Unnecessary substitutions

Regarding the proliferation of extraordinary ministers of the Eucharist, the cardinal asked the synod «to draw up a further list of suggestions and criteria to regulate the celebration of Communion services, especially on Sundays.»

«‘Liturgies awaiting a priest’ is a better title than ‘priestless liturgies,'» he said. «There is no such thing as ‘lay-led liturgy,’ because lay people can only lead devotional prayers and para-liturgies.»

Cardinal Pell, 64, applauded the suggestion of Coadjutor Bishop Pierre-Antoine Paulo, of Port-de-Paix, Haiti, who suggested to the synod that the title «special ministers of holy Communion» be used instead of «ministers of the Eucharist.»

«Communion services or Liturgies of the Word should not be substituted for Mass, when priests are available,» Cardinal Pell said.

«Such unnecessary substitutions are often not motivated by a hunger for the Bread of Life, but by ignorance and confusion or even by hostility to the ministerial priesthood and the sacraments,» he contended.

«To what extent are regular celebrations of Communion services, Sunday after Sunday, a genuine development or distortion, a Protestantization, which risks confusing even regular churchgoers?» the cardinal asked.

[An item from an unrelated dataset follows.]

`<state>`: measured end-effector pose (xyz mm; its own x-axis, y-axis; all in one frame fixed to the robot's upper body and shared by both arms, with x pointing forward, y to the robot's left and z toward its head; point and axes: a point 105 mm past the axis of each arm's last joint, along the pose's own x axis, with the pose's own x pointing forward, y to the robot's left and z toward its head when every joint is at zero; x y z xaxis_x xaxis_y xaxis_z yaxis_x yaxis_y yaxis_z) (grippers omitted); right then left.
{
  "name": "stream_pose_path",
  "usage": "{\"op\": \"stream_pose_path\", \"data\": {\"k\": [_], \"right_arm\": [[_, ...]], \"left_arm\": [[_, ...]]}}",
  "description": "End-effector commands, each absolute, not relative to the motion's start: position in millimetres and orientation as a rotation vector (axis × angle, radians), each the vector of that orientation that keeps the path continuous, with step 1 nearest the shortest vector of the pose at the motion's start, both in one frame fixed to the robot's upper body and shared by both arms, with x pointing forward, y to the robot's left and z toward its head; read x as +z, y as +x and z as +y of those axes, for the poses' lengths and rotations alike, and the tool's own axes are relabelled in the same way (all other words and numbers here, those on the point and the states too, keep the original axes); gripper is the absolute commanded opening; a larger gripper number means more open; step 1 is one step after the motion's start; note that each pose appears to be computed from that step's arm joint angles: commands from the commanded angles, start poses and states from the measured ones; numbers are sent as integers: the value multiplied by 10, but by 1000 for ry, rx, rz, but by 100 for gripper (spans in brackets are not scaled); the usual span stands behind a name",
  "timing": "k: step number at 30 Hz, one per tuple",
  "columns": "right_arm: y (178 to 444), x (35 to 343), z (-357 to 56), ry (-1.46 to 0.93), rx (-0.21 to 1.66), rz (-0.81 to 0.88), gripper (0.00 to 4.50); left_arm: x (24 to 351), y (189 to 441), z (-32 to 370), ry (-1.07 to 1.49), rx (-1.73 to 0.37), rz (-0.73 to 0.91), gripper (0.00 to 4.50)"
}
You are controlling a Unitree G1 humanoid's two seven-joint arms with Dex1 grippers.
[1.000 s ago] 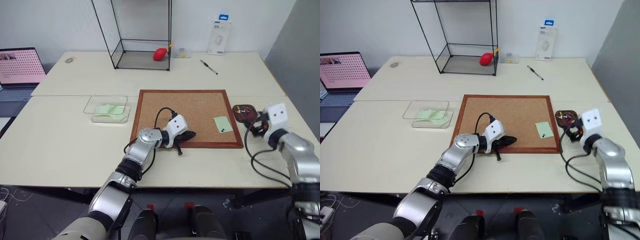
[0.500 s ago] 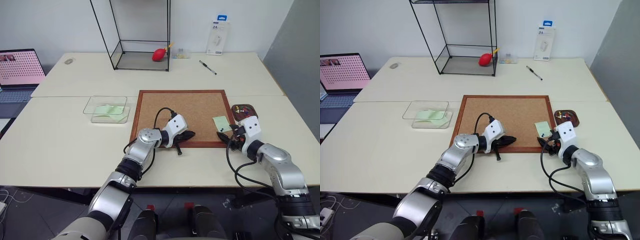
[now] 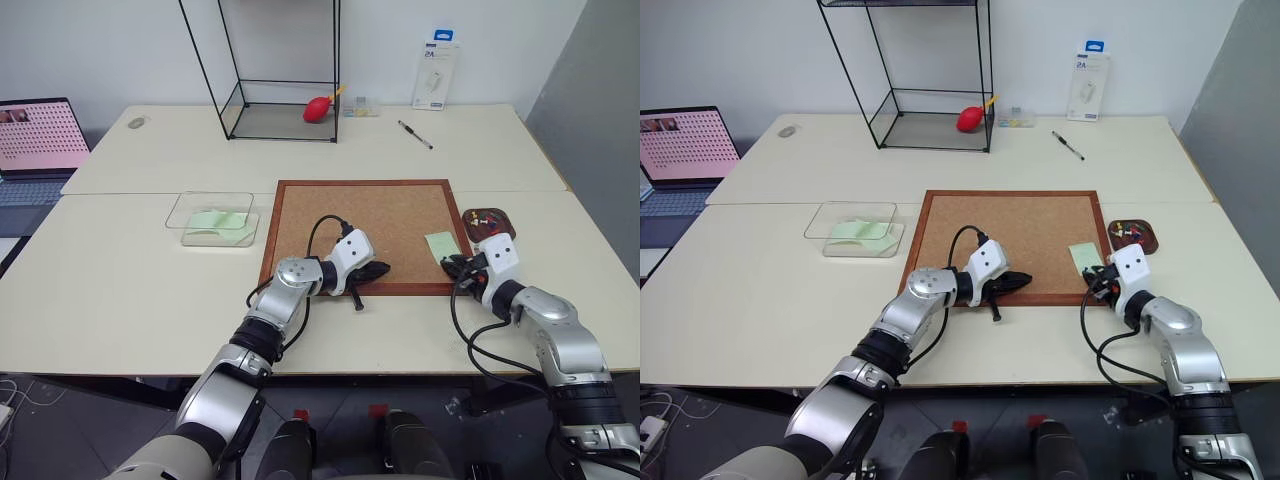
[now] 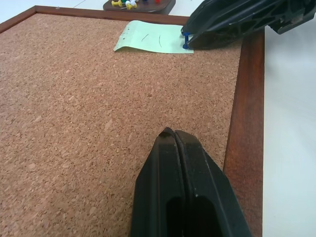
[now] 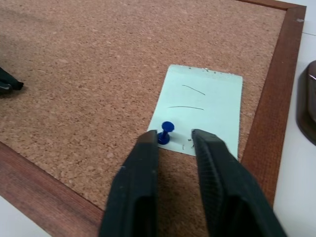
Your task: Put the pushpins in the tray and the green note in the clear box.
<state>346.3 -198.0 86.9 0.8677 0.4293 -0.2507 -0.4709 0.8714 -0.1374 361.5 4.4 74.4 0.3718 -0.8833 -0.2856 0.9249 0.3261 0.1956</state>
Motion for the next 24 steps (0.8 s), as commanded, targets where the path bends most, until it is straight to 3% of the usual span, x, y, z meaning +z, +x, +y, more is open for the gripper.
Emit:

Isidro Catela, a synod spokesman, explained that none of the Latin-rite bishops who have addressed the synod have proposed changes in the discipline of clerical celibacy.

Catela clarified that the only ones who have spoken about the ordination of married priests as a richness have been bishops and patriarchs of the Eastern Churches united to Rome, where there are married priests. In these Churches, however, the bishops must be celibate.